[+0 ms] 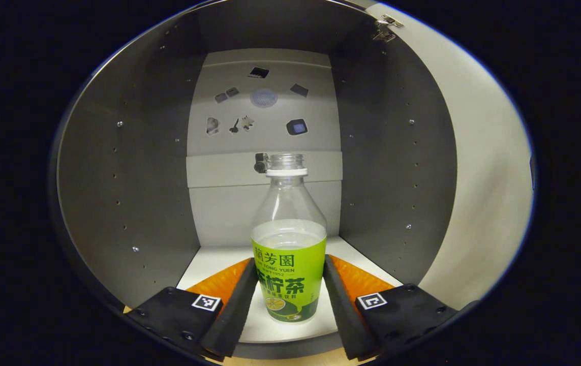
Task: Open the cabinet door with the right hand, grasp the bottle in the cabinet with the left hand and place it on the coaster, then close the cabinet door with the right hand.
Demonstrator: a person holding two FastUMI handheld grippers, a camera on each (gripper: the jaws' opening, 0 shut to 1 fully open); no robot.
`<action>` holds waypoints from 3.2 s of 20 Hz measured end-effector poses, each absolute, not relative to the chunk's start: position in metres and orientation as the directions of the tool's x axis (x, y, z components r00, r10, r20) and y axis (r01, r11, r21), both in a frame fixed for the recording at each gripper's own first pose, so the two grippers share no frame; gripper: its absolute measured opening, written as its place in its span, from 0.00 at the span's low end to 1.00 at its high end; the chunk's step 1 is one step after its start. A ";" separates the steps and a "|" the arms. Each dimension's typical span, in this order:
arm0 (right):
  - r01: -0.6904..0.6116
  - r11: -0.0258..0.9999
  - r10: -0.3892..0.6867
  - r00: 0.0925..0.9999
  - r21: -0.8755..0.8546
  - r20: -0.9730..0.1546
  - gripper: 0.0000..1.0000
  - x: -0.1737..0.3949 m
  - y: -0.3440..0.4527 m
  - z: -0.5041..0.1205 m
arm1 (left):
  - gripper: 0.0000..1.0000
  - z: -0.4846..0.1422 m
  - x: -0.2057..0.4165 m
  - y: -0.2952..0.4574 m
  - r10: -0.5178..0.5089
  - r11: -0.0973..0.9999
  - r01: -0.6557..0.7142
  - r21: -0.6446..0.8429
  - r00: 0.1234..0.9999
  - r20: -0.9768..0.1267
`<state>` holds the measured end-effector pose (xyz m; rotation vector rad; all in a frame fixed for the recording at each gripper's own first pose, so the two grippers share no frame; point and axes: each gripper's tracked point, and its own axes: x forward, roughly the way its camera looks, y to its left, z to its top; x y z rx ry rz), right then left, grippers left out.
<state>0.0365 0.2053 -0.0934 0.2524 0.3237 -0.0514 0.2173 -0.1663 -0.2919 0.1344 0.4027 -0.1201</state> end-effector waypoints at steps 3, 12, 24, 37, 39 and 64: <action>0.076 0.967 0.011 0.942 0.245 -0.337 0.88 0.036 0.208 -0.097 | 0.82 -0.291 0.213 -0.169 -0.115 0.984 0.161 0.082 0.908 -0.402; 0.020 0.970 0.066 0.936 0.241 -0.346 0.88 0.033 0.198 -0.105 | 0.82 -0.232 0.169 -0.139 -0.067 0.983 0.116 0.143 0.950 -0.306; -0.182 0.931 0.286 0.902 0.316 -0.323 0.88 0.032 0.219 -0.106 | 0.80 -0.201 0.048 -0.068 0.098 0.979 -0.047 0.198 0.961 -0.260; -0.041 0.969 0.119 0.941 0.244 -0.317 0.88 0.028 0.239 -0.089 | 0.81 -0.221 -0.030 0.035 0.157 0.971 -0.100 0.216 0.951 -0.265; -0.033 0.972 0.107 0.945 0.233 -0.310 0.88 0.025 0.245 -0.086 | 0.81 -0.232 -0.038 0.043 0.159 0.967 -0.092 0.238 0.948 -0.277; -0.046 0.993 0.068 0.975 0.109 -0.214 0.88 0.028 0.324 -0.072 | 0.81 -0.361 -0.128 0.104 0.266 0.944 -0.206 0.259 0.937 -0.225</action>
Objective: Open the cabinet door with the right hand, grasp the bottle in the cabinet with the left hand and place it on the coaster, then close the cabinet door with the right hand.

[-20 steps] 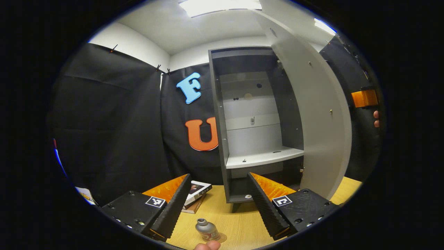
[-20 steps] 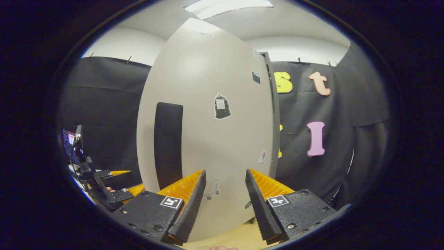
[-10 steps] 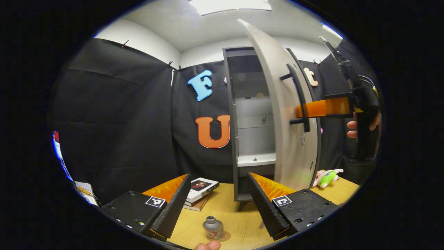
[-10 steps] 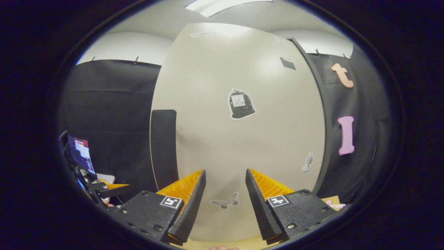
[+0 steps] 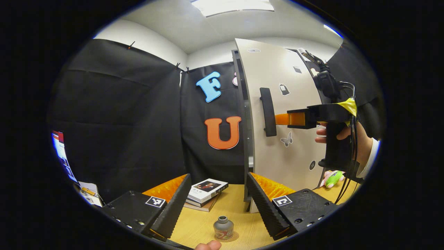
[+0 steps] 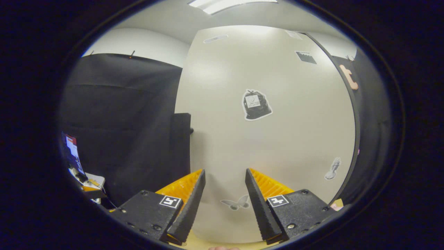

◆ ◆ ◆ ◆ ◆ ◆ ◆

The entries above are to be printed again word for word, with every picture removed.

Answer to the problem:
[+0 ms] 
Task: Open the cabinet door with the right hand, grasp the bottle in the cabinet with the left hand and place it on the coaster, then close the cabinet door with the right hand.
Demonstrator: a person holding two FastUMI handheld grippers, a camera on each (gripper: the jaws' opening, 0 shut to 1 fully open); no robot.
`<action>` holds waypoints from 3.2 s of 20 Hz measured end-effector poses, each absolute, not relative to the chunk's start: position in metres and orientation as the directions of the tool's x axis (x, y, z components r00, r10, r20) and y axis (r01, r11, r21), both in a frame fixed for the recording at each gripper's own first pose, so the two grippers share no frame; gripper: its absolute measured opening, written as its place in its span, from 0.00 at the span's low end to 1.00 at its high end; the chunk's step 1 is one step after its start. A ";" separates the steps and a "|" the arms. Each dimension's typical span, in this order:
arm0 (right):
  - r01: -0.6904..0.6116
  - r11: -0.0258..0.9999
  - r10: -0.3892..0.6867
  - r00: 0.0925..0.9999
  - r21: -0.8755..0.8546
  - r20: -0.9730..0.1546
  - gripper: 0.0000..1.0000
  - x: -0.1737..0.3949 m
  - y: -0.3440..0.4527 m
  - z: -0.5041..0.1205 m
arm1 (left):
  - gripper: 0.0000..1.0000
  - z: -0.4846..0.1422 m
  - x: -0.2057..0.4165 m
  - y: -0.2952..0.4574 m
  - r10: -0.5178..0.5089
  - r11: -0.0973..0.9999
  - r01: -0.6557..0.7142
  - r21: -0.6446..0.8429
  - r00: 0.1234..0.9999
  - r20: -0.9768..0.1267
`<state>` holds the measured end-effector pose (xyz m; rotation vector rad; all in a frame fixed for the recording at each gripper's own first pose, so the two grippers share no frame; point and axes: each gripper's tracked point, and its own axes: x forward, roughly the way its camera looks, y to its left, z to its top; x y z rx ry rz), right then left, grippers left out.
<state>0.0365 0.2053 -0.0934 0.2524 0.3237 -0.0514 0.2173 -0.1663 -0.2919 0.1344 0.4027 -0.1201</state> end-effector waypoints at steps 3, 12, 24, 37, 39 and 64: <action>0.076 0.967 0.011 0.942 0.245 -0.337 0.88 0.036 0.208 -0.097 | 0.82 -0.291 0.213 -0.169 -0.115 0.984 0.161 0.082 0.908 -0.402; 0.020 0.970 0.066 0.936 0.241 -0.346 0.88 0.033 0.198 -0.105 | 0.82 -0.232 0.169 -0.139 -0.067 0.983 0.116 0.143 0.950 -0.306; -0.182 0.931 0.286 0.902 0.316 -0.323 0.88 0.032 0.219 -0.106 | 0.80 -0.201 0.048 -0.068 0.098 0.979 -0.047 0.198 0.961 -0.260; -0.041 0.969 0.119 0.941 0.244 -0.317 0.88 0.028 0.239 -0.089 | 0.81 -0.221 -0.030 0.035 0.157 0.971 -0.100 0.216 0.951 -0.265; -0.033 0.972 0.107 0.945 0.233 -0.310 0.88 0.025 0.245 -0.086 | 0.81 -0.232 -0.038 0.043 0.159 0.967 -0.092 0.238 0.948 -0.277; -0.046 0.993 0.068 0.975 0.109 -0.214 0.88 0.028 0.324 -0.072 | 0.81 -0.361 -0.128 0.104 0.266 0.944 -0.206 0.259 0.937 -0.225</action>
Objective: Open the cabinet door with the right hand, grasp the bottle in the cabinet with the left hand and place it on the coaster, then close the cabinet door with the right hand.

[-20 steps] 
[-20 steps] 
[-10 steps] 
[-10 steps] 
[+0 steps] 
[+0 steps] 

For this exercise, nothing more is required.